Dave Q - it's a desire to understand and empathise at the very most. If an ILM Britneyphile started listening to *only* Britney you might have a point.

Tom, Tuesday, 20 November 2001 01:00 (twenty-four years ago)

I wasn't implying a high culture vs low culture split. However, accepting that the academic high culture/low culture split has devalued a lot of great art does not justify fetishising kitsch.

fritz, Tuesday, 20 November 2001 01:00 (twenty-four years ago)

Accepting kitsch as a category implies a high culture/low culture split.

Tom, Tuesday, 20 November 2001 01:00 (twenty-four years ago)

Jeff Koons = fetishizing kitsch
Britney Spears = fetishizing cootchie

Tracer Hand, Tuesday, 20 November 2001 01:00 (twenty-four years ago)

If we do accept kitsch as a category, of course, I'd be delighted to learn how the Ramones don't fetishise it (and aren't it).

Tom, Tuesday, 20 November 2001 01:00 (twenty-four years ago)

There's high culture kitsch and low culture kitsch, so I don't know what your point is really.

I used Dave Davies' guitar playing as a symbol of what I always liked about rock & pop music or art, or, for that matter people in general - its traditional but innovative, cheap, efficient, confusing, accessible, individual, brutal, beautiful, human. I just don't see any of these traits in an artist like Spears. It's not a high art - low art thing, it's about human art.

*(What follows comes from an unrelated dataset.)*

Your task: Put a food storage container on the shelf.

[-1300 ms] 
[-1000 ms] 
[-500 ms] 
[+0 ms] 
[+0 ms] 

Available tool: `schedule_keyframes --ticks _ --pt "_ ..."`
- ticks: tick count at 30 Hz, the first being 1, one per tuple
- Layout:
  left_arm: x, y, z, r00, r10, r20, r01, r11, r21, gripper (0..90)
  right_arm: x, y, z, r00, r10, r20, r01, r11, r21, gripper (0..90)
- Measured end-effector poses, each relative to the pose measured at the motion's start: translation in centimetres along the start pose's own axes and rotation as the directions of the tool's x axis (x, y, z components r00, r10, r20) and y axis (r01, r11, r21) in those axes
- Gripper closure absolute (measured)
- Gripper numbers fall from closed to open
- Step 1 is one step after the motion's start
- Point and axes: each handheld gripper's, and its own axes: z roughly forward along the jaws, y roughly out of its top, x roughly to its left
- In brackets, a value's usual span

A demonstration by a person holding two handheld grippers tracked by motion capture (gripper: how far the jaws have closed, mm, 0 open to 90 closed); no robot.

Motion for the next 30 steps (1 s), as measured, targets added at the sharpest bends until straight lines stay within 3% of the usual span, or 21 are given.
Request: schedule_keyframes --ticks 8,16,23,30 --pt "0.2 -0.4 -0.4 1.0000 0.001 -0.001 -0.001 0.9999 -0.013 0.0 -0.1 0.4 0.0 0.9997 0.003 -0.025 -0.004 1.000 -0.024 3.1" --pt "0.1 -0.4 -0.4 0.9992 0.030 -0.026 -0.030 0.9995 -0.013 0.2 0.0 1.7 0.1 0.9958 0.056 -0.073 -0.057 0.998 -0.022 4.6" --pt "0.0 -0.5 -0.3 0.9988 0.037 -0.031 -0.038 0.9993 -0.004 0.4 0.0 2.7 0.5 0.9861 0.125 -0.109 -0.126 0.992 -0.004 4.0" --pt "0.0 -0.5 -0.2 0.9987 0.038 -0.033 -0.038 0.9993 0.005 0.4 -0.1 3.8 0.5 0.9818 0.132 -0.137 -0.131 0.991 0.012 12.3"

And I think people who defend her here do so out of a patronising "isn't it fun to pretend she's a serious artist" attitude more than any real regard for her music or persona. Of course, it's outrageous of me to imply that I can tell what people are really thinking but that's just the sense I get.

fritz, Tuesday, 20 November 2001 01:00 (twenty-four years ago)

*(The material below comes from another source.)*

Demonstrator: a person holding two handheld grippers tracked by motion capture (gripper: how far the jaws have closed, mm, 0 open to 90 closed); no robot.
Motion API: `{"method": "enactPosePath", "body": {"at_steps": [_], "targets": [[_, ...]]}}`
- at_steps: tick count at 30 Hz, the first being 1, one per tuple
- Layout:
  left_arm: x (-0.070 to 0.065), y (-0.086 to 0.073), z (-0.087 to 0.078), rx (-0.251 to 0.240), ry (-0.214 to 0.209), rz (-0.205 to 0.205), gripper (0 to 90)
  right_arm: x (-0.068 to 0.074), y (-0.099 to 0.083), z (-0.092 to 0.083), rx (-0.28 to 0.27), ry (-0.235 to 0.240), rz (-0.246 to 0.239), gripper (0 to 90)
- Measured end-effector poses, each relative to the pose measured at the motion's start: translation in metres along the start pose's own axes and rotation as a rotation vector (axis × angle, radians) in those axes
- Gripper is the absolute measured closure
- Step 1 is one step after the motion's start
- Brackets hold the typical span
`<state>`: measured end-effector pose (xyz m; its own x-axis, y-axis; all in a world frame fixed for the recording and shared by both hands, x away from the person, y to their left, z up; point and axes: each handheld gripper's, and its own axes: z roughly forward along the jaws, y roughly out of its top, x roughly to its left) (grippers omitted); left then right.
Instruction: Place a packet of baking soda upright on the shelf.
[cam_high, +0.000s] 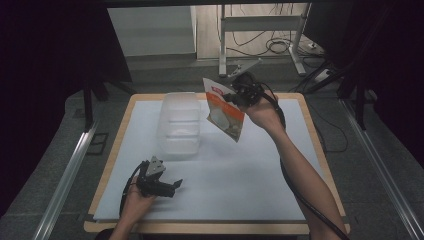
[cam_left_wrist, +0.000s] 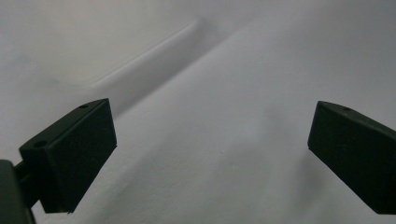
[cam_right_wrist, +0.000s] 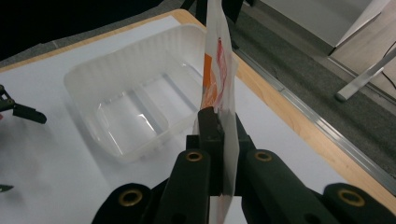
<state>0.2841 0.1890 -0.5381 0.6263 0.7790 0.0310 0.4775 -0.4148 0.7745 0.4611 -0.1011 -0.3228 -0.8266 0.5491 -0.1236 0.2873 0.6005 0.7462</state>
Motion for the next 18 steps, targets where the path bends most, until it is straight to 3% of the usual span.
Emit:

Of course, it's outrageous of me to imply that I can tell what people are really thinking but that's just the sense I get.

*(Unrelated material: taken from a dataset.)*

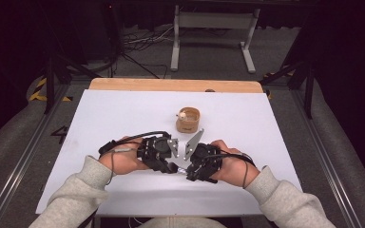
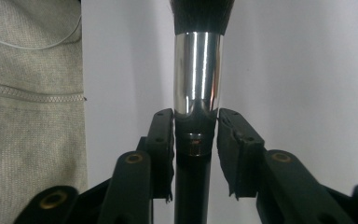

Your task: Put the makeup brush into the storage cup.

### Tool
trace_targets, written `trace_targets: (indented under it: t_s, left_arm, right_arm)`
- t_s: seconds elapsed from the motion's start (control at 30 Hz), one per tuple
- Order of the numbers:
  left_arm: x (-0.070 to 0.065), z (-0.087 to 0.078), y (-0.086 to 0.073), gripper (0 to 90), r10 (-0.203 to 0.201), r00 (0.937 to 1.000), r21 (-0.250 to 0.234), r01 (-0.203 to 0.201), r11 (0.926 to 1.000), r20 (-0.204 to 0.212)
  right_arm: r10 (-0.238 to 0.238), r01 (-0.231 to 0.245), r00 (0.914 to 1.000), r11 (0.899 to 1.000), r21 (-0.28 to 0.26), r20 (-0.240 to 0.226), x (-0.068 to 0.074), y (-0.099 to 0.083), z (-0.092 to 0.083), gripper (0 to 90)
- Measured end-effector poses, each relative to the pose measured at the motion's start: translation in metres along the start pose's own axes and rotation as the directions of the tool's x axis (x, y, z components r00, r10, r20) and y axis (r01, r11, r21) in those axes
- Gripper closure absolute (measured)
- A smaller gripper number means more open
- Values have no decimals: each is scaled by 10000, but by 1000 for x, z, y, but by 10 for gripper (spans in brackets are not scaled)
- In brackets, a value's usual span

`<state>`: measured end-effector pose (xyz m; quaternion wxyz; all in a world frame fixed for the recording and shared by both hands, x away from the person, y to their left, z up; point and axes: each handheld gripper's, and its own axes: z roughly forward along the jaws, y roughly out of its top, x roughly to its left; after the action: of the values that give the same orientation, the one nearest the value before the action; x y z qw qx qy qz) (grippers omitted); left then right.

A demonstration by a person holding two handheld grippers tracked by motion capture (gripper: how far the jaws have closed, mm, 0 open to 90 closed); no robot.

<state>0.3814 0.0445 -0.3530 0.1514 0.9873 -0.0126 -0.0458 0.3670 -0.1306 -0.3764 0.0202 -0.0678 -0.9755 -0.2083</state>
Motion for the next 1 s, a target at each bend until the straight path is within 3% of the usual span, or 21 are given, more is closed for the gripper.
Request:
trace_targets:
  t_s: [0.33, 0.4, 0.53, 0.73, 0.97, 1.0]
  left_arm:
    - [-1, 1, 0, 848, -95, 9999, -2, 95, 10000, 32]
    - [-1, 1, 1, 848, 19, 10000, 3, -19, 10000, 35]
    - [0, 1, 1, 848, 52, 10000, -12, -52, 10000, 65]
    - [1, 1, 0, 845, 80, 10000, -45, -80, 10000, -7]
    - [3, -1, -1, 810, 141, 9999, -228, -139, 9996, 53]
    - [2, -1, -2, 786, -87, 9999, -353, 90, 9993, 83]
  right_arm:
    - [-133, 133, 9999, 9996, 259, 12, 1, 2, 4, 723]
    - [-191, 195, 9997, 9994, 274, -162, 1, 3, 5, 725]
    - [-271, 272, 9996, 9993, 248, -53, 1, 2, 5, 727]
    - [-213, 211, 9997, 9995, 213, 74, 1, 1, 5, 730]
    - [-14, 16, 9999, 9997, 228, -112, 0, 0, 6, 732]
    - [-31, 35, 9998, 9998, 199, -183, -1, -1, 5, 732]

This pretty much sums up why this thread is futile. I can see all sorts of point to arguing about pop music but arguing about pop music with people who won't believe you is a hiding to nothing. I could just do what Ned has - quite sympathetically done - and reply to everything with "I like what I like, whee!" (to simplify Ned's position a bit) - instead I've tried to offer reasons and fly kites as to why I find some music worth listening to. If people won't take those seriously then there's no point in continuing debating - I'll stick to offering opinions on artists where criticism isn't continually second-guessed (i.e. those where every critical position was long-ago mapped out and 'debate' is as formal as Sunday mass).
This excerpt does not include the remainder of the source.